Let’s perform a nmap scan with service detection switch -sV enabled.
As we can see we didn’t get back any juicy information from this scan.
Forthwith let’s perform a nmap scan with -A switch that enables OS detection, version detection, script scanning, and traceroute. We avoid using this switch until it’s required because this scan could be very lousy and there are high chances of being detected.
From this, we get to know that smb version 2 is running on the target machine.
SMB Analysis
Initially let us we have a look at all smb scripts available in nmap
Now let us enumerate the smb shares using nmap script smb-enum-shares.nse
we weren’t able to retrieve any smb shares.
Now let’s run nmap smb-vulns scripts against the target to get hold of any known vulnerability.
we weren’t didn’t find any known vulnerabilities.
Let us try for eternal blue as we know it’s the widespread smb vulnerability out there. For which we will make use of metasploit here.
Startup Metasploit in quite mode using -q switch and use the eternal blue exploit.
Now, let’s configure the various option’s in this exploit.
After configuring now let’s run the exploit.
As you can see it surely didn’t work.
Our next approach would be smb login via brute force, for which we will make use of hydra.

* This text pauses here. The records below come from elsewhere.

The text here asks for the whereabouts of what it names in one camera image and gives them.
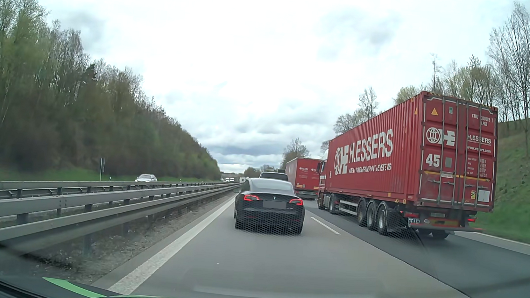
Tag dark vehicle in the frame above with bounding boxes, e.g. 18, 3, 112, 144
259, 168, 290, 182

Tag bare tree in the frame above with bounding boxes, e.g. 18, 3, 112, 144
280, 136, 312, 172

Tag dark grey car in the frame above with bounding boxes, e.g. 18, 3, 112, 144
232, 176, 308, 237

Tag grey asphalt road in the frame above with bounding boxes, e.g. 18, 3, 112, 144
92, 180, 530, 298

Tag red container lorry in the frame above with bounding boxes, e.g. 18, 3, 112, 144
312, 82, 504, 246

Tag road markings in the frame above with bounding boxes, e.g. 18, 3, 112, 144
108, 187, 530, 298

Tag gravel median strip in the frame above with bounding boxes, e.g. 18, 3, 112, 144
19, 175, 237, 296

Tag wood of trees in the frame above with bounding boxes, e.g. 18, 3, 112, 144
0, 0, 236, 189

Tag row of bare trees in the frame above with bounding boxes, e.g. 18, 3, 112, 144
320, 0, 530, 171

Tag grass verge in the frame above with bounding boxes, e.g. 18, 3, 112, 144
0, 160, 215, 204

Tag metal guard rail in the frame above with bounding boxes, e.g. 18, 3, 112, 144
0, 161, 243, 278

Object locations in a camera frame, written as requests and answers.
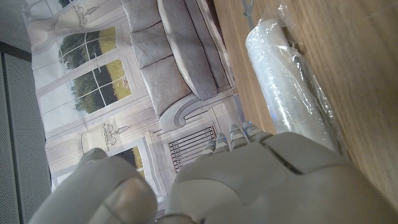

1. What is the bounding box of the clear plastic wrap roll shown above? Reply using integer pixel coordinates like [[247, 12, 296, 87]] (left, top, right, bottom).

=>
[[244, 2, 346, 153]]

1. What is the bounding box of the grey tape outline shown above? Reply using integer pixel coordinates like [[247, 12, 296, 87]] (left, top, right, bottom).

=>
[[241, 0, 255, 29]]

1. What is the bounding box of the grey perforated panel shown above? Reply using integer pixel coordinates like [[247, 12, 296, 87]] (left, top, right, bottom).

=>
[[0, 42, 52, 224]]

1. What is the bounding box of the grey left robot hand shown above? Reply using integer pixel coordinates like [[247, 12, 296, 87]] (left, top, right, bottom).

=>
[[29, 121, 398, 224]]

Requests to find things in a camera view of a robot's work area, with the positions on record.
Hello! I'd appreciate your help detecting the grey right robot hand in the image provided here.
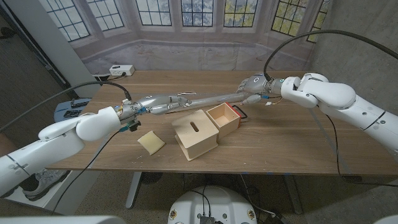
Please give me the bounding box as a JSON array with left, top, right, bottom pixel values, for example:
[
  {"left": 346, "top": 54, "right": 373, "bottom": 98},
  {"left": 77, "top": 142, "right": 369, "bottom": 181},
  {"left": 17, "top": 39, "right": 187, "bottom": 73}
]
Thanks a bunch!
[{"left": 236, "top": 73, "right": 284, "bottom": 106}]

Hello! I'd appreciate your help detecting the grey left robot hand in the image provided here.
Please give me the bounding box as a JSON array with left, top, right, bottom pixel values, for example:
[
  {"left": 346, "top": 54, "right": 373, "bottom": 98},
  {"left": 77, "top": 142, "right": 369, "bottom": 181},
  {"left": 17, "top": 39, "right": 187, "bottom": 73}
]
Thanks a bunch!
[{"left": 116, "top": 95, "right": 192, "bottom": 124}]

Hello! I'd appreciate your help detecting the red-fronted drawer with black handle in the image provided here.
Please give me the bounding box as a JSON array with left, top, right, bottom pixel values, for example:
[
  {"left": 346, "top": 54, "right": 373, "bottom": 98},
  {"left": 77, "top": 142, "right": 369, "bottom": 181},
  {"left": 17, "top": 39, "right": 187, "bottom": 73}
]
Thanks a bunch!
[{"left": 205, "top": 101, "right": 249, "bottom": 143}]

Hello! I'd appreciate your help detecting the wooden box with slot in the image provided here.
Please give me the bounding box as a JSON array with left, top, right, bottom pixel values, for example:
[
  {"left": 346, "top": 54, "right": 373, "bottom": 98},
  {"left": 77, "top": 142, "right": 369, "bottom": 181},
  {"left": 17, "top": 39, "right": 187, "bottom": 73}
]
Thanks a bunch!
[{"left": 171, "top": 109, "right": 220, "bottom": 162}]

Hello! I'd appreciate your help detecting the clear plastic tube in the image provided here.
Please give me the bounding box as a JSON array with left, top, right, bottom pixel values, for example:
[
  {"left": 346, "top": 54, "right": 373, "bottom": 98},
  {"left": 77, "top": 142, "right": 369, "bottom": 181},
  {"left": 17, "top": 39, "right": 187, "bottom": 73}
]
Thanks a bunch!
[{"left": 183, "top": 92, "right": 249, "bottom": 110}]

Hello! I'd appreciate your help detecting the white power strip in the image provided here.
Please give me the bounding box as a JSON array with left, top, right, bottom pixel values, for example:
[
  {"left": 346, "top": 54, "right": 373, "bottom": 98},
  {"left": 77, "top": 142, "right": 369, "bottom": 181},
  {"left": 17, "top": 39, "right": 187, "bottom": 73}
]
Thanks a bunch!
[{"left": 109, "top": 64, "right": 136, "bottom": 77}]

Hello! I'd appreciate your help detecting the printed window backdrop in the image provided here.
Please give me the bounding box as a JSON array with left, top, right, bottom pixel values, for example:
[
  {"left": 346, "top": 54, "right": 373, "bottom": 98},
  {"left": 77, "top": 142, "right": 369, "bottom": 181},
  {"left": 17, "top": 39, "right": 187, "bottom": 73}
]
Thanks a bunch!
[{"left": 39, "top": 0, "right": 332, "bottom": 76}]

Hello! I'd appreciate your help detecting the black remote controller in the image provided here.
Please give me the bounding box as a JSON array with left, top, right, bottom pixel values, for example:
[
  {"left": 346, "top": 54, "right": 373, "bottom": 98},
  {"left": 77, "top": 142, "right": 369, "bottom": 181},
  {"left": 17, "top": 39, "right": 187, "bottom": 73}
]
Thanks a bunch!
[{"left": 70, "top": 98, "right": 91, "bottom": 108}]

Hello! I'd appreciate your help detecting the black flat device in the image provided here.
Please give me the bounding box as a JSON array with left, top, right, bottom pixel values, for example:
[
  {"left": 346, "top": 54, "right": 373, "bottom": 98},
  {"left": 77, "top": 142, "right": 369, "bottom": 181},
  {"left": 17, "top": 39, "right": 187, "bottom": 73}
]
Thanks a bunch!
[{"left": 63, "top": 109, "right": 83, "bottom": 118}]

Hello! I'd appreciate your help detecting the metal table leg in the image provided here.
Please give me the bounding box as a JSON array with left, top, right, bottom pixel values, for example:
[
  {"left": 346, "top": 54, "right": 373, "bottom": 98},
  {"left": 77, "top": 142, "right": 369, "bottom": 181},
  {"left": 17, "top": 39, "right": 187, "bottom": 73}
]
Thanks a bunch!
[
  {"left": 125, "top": 171, "right": 144, "bottom": 209},
  {"left": 282, "top": 174, "right": 304, "bottom": 215}
]

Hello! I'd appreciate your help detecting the blue round stool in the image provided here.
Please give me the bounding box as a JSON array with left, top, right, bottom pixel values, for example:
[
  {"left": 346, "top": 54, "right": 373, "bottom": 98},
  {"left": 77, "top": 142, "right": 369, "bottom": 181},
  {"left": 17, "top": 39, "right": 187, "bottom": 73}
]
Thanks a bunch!
[{"left": 53, "top": 98, "right": 93, "bottom": 124}]

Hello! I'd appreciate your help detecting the white robot torso base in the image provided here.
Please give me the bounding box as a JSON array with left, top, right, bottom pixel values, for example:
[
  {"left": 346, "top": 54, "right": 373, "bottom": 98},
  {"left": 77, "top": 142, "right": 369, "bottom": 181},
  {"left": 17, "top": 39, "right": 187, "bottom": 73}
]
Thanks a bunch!
[{"left": 167, "top": 185, "right": 258, "bottom": 224}]

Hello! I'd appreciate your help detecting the white floor platform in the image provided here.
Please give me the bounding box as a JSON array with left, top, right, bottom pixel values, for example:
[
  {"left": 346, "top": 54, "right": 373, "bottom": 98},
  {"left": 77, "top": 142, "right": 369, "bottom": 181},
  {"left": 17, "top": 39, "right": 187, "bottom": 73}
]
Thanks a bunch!
[{"left": 4, "top": 170, "right": 74, "bottom": 208}]

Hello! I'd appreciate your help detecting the grey sneaker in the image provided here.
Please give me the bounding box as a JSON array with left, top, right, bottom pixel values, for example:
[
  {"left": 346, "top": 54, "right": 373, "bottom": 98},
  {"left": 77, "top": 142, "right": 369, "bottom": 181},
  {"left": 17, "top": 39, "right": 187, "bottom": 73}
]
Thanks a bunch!
[{"left": 22, "top": 169, "right": 71, "bottom": 202}]

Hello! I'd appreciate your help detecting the person's bare leg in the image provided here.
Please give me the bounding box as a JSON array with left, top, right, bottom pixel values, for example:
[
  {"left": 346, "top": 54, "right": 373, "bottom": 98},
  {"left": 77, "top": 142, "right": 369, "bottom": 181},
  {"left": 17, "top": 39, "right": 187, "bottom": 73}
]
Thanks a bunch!
[{"left": 0, "top": 133, "right": 11, "bottom": 152}]

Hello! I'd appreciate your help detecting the black power strip cable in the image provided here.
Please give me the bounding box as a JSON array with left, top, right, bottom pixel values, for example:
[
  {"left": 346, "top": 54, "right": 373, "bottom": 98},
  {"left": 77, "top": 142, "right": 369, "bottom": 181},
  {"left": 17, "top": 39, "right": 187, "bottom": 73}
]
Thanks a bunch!
[{"left": 105, "top": 72, "right": 127, "bottom": 83}]

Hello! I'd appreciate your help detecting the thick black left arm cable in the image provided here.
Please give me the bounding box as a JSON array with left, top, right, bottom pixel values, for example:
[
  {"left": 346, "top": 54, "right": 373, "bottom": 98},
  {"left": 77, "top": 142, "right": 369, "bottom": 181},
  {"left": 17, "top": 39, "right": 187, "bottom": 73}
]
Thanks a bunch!
[{"left": 0, "top": 81, "right": 132, "bottom": 133}]

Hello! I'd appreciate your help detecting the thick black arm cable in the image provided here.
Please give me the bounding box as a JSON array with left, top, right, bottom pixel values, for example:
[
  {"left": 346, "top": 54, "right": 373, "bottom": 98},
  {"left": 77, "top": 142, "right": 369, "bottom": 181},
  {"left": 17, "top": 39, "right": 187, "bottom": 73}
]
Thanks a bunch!
[
  {"left": 0, "top": 81, "right": 132, "bottom": 133},
  {"left": 263, "top": 29, "right": 398, "bottom": 82}
]

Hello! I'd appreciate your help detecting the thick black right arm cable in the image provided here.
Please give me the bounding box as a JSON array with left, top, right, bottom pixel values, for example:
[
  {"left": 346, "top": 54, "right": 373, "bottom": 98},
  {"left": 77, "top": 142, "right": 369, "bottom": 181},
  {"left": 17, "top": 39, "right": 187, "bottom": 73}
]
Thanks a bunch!
[{"left": 263, "top": 29, "right": 398, "bottom": 82}]

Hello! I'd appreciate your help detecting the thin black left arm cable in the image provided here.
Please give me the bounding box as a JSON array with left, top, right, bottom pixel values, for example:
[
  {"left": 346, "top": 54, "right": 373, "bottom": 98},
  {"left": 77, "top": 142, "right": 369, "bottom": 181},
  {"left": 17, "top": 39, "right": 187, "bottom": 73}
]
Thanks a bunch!
[{"left": 51, "top": 129, "right": 122, "bottom": 215}]

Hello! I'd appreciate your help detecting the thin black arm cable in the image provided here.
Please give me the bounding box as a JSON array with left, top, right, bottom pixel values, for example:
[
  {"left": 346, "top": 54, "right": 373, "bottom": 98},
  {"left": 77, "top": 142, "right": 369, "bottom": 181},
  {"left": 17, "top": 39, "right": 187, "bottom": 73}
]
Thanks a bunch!
[
  {"left": 51, "top": 129, "right": 122, "bottom": 215},
  {"left": 324, "top": 113, "right": 398, "bottom": 188}
]

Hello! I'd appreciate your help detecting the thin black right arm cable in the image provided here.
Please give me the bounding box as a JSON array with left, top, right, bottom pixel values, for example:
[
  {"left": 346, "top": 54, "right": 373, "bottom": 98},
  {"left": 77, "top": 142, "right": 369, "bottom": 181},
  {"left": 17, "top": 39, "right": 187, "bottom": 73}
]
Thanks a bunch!
[{"left": 324, "top": 113, "right": 398, "bottom": 188}]

aah I am sorry 😆, I made a mistake here of stating it as smb which defaults to smb version 1 rather than mentioning it as smb2
This time it worked flawlessly but there was no hit. so we let us try with a more magnanimous password list. After a decade and later I was able to find admin creds.
Utilizing crackmapexec
Using crackmapexec we can run various modules and perform different actions such as dumping hashes and discovering the lsa secrets.
We can also perform individual commands using -x switch
Our purpose here is to gain a shell using the credentials acquired in the early stage. There are two ways from which we can achieve our goal one of them is by using the empire agent and the other one would be metasploit. we will make use of metasploit in here as it saves much of our time.

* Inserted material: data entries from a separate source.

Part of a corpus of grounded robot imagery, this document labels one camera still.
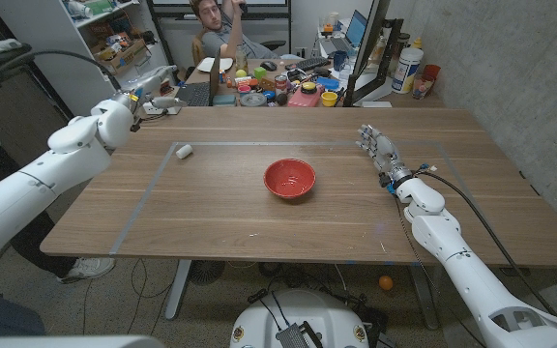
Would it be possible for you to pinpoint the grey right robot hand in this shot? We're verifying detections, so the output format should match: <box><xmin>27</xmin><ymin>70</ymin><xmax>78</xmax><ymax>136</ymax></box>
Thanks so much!
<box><xmin>355</xmin><ymin>124</ymin><xmax>413</xmax><ymax>188</ymax></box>

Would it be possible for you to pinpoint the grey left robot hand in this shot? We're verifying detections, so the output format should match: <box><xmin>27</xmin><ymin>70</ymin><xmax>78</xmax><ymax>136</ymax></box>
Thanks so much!
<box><xmin>122</xmin><ymin>65</ymin><xmax>188</xmax><ymax>115</ymax></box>

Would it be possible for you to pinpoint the red bowl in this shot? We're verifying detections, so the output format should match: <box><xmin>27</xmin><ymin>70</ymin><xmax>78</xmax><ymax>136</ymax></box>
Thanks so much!
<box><xmin>263</xmin><ymin>158</ymin><xmax>317</xmax><ymax>200</ymax></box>

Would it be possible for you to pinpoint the small wooden box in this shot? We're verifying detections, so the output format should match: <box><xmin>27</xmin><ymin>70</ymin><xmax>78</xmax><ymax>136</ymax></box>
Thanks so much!
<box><xmin>158</xmin><ymin>76</ymin><xmax>176</xmax><ymax>99</ymax></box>

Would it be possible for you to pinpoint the white power box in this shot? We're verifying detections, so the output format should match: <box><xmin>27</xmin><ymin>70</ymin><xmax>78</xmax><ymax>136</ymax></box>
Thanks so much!
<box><xmin>141</xmin><ymin>99</ymin><xmax>183</xmax><ymax>116</ymax></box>

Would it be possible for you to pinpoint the cardboard box with clutter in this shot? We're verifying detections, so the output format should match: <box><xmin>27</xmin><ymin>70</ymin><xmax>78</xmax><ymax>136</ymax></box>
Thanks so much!
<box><xmin>92</xmin><ymin>38</ymin><xmax>149</xmax><ymax>76</ymax></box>

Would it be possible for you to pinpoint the black laptop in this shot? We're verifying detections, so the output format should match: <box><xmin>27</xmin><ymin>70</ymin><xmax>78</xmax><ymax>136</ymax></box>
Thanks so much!
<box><xmin>175</xmin><ymin>47</ymin><xmax>221</xmax><ymax>108</ymax></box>

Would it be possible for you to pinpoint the grey tape strip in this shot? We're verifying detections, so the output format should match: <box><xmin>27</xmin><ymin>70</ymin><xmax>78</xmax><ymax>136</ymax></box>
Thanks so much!
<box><xmin>435</xmin><ymin>141</ymin><xmax>519</xmax><ymax>266</ymax></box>
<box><xmin>108</xmin><ymin>142</ymin><xmax>179</xmax><ymax>256</ymax></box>

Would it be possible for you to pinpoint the white plate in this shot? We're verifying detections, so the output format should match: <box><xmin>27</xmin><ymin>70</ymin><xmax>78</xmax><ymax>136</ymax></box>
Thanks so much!
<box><xmin>196</xmin><ymin>56</ymin><xmax>235</xmax><ymax>74</ymax></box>

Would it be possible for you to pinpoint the patterned cup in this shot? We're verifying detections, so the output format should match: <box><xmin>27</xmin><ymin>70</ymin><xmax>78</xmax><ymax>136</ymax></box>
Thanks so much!
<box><xmin>411</xmin><ymin>73</ymin><xmax>435</xmax><ymax>102</ymax></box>

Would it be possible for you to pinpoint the white canister blue label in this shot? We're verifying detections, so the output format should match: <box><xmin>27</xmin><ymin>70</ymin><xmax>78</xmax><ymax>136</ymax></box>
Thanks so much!
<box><xmin>391</xmin><ymin>46</ymin><xmax>425</xmax><ymax>95</ymax></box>

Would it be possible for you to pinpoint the seated man grey shirt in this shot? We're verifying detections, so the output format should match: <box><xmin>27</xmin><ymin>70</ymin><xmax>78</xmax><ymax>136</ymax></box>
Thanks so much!
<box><xmin>189</xmin><ymin>0</ymin><xmax>282</xmax><ymax>60</ymax></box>

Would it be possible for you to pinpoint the blue container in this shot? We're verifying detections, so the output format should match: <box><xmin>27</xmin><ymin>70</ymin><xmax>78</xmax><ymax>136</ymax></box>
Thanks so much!
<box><xmin>315</xmin><ymin>76</ymin><xmax>341</xmax><ymax>92</ymax></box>

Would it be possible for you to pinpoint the pink box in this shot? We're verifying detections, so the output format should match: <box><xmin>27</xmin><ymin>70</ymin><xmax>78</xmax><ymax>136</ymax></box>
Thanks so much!
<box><xmin>287</xmin><ymin>86</ymin><xmax>326</xmax><ymax>108</ymax></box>

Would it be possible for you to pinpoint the clear glass bottle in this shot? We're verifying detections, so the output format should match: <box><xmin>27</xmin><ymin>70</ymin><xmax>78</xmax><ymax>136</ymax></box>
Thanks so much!
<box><xmin>235</xmin><ymin>45</ymin><xmax>249</xmax><ymax>73</ymax></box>

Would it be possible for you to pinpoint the blue mug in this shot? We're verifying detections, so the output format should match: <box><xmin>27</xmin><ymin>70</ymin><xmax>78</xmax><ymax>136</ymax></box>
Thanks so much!
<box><xmin>333</xmin><ymin>50</ymin><xmax>350</xmax><ymax>73</ymax></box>

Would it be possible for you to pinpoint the dark bottle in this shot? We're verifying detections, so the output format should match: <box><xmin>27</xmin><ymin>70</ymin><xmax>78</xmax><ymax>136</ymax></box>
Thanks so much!
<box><xmin>389</xmin><ymin>32</ymin><xmax>411</xmax><ymax>73</ymax></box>

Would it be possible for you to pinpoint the white shelf unit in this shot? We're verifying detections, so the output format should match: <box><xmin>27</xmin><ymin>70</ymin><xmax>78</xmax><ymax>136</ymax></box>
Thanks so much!
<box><xmin>0</xmin><ymin>0</ymin><xmax>176</xmax><ymax>149</ymax></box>

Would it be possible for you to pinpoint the black keyboard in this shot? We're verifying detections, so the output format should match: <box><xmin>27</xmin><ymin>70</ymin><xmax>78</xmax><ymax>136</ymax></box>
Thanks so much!
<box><xmin>295</xmin><ymin>56</ymin><xmax>332</xmax><ymax>73</ymax></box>

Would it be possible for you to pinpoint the black monitor with stand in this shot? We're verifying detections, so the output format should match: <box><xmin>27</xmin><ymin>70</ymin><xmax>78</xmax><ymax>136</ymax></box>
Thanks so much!
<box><xmin>343</xmin><ymin>0</ymin><xmax>405</xmax><ymax>107</ymax></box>

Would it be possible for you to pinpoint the laptop with blue screen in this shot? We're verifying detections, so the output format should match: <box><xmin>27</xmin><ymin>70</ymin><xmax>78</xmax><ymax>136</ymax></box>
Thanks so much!
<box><xmin>317</xmin><ymin>9</ymin><xmax>369</xmax><ymax>55</ymax></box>

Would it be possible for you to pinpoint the grey table leg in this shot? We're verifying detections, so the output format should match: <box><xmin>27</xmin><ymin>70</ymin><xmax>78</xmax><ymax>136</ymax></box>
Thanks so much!
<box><xmin>408</xmin><ymin>264</ymin><xmax>440</xmax><ymax>331</ymax></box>
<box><xmin>164</xmin><ymin>259</ymin><xmax>192</xmax><ymax>321</ymax></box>

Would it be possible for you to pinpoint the white robot torso base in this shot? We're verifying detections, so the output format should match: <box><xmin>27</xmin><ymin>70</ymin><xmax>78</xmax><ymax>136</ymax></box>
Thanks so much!
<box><xmin>229</xmin><ymin>288</ymin><xmax>370</xmax><ymax>348</ymax></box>

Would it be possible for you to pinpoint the white sneaker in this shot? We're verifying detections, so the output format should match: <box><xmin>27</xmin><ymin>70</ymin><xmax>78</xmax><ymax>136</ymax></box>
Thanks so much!
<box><xmin>56</xmin><ymin>257</ymin><xmax>116</xmax><ymax>285</ymax></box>

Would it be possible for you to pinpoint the black power adapter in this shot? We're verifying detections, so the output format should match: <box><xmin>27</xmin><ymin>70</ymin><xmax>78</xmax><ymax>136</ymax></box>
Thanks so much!
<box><xmin>247</xmin><ymin>287</ymin><xmax>269</xmax><ymax>305</ymax></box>

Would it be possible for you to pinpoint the round black fan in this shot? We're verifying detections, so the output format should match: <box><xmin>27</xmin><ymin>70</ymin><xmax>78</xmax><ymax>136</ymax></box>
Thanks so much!
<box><xmin>188</xmin><ymin>259</ymin><xmax>226</xmax><ymax>286</ymax></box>

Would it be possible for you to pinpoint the grey finned module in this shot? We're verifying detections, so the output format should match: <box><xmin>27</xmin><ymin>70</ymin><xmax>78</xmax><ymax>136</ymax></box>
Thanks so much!
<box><xmin>275</xmin><ymin>321</ymin><xmax>324</xmax><ymax>348</ymax></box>

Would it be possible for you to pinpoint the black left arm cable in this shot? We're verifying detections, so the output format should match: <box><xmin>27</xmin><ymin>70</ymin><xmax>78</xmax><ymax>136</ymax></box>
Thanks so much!
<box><xmin>0</xmin><ymin>49</ymin><xmax>123</xmax><ymax>115</ymax></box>

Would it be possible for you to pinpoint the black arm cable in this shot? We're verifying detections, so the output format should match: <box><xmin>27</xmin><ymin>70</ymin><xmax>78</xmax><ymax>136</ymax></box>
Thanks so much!
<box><xmin>0</xmin><ymin>49</ymin><xmax>123</xmax><ymax>115</ymax></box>
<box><xmin>418</xmin><ymin>166</ymin><xmax>557</xmax><ymax>318</ymax></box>

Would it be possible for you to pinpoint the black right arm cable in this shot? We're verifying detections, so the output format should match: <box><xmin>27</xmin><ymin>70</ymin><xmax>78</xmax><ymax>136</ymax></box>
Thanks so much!
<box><xmin>418</xmin><ymin>166</ymin><xmax>557</xmax><ymax>318</ymax></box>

we will make use of exploit/multi/script/web_delivery, set the required options such as SRVHOST and SRVPORT. We will be selecting the second target to make use of the powershell script.

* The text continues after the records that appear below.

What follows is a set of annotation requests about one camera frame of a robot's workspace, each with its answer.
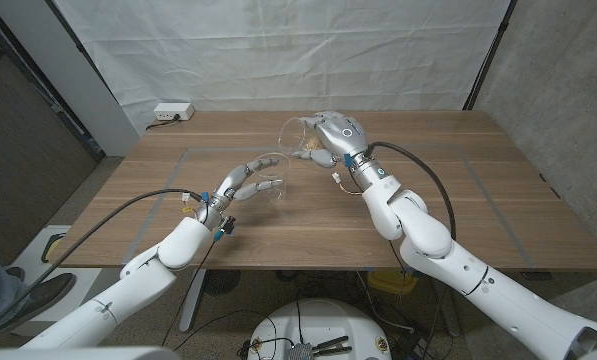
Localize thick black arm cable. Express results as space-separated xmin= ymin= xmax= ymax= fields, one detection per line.
xmin=0 ymin=188 xmax=204 ymax=339
xmin=366 ymin=140 xmax=458 ymax=242

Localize white backdrop cloth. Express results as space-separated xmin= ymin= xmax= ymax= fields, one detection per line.
xmin=52 ymin=0 xmax=512 ymax=136

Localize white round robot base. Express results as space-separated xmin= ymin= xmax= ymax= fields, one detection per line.
xmin=247 ymin=298 xmax=393 ymax=360

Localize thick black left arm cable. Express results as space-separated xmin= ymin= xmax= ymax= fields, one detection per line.
xmin=0 ymin=188 xmax=204 ymax=339

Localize white power strip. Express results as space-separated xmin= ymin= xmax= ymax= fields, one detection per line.
xmin=153 ymin=102 xmax=196 ymax=122

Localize floor power strip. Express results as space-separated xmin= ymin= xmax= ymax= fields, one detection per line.
xmin=400 ymin=335 xmax=433 ymax=360

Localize black pliers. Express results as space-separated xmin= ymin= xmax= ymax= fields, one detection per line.
xmin=311 ymin=335 xmax=353 ymax=357

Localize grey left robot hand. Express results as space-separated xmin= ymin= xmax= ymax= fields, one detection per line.
xmin=208 ymin=157 xmax=285 ymax=211

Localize small grey metal box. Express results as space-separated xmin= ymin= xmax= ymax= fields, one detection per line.
xmin=288 ymin=342 xmax=315 ymax=360

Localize grey table leg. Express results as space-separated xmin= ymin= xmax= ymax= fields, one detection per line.
xmin=436 ymin=293 xmax=463 ymax=337

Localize black backdrop stand pole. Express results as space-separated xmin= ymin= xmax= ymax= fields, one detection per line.
xmin=462 ymin=0 xmax=519 ymax=111
xmin=45 ymin=0 xmax=122 ymax=109

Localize yellow box under table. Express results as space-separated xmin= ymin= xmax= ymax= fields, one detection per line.
xmin=366 ymin=269 xmax=419 ymax=295

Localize black round floor fan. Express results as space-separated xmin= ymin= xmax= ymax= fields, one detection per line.
xmin=203 ymin=269 xmax=242 ymax=296

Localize white floor mat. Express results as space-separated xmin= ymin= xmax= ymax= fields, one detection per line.
xmin=10 ymin=224 xmax=104 ymax=324

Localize black yellow floor pedal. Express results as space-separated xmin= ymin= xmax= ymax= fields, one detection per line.
xmin=40 ymin=232 xmax=68 ymax=264

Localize black power strip cord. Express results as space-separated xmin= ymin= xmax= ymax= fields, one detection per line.
xmin=145 ymin=115 xmax=182 ymax=131

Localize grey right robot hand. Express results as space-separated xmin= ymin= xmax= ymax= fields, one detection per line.
xmin=291 ymin=110 xmax=370 ymax=170

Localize clear plastic receiving cup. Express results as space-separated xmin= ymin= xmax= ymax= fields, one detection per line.
xmin=250 ymin=151 xmax=292 ymax=202

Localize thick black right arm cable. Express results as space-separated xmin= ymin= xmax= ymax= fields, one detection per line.
xmin=366 ymin=140 xmax=458 ymax=242

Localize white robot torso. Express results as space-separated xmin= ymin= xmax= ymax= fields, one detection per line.
xmin=0 ymin=346 xmax=182 ymax=360

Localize white table leg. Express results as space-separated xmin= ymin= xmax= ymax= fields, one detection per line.
xmin=178 ymin=268 xmax=208 ymax=331

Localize clear plastic pouring cup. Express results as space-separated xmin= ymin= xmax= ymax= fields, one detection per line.
xmin=278 ymin=116 xmax=329 ymax=156

Let us change the payload to windows/meterpreter/reverse_https and set the required options and run the exploit in the background. The exploit would start and host our script.
Now lets use met_inject module in crackmapexec to get a meterpreter shell.
We get a meterpreter session in our msfconsole.
After having to start interacting with our meterpreter we hunt for our flag.
Now its time to verify our flag on verify FLAGS section on the page where we started our lab in the beginning
Thank you everyone for reading and making up to the end and happy hacking 😄!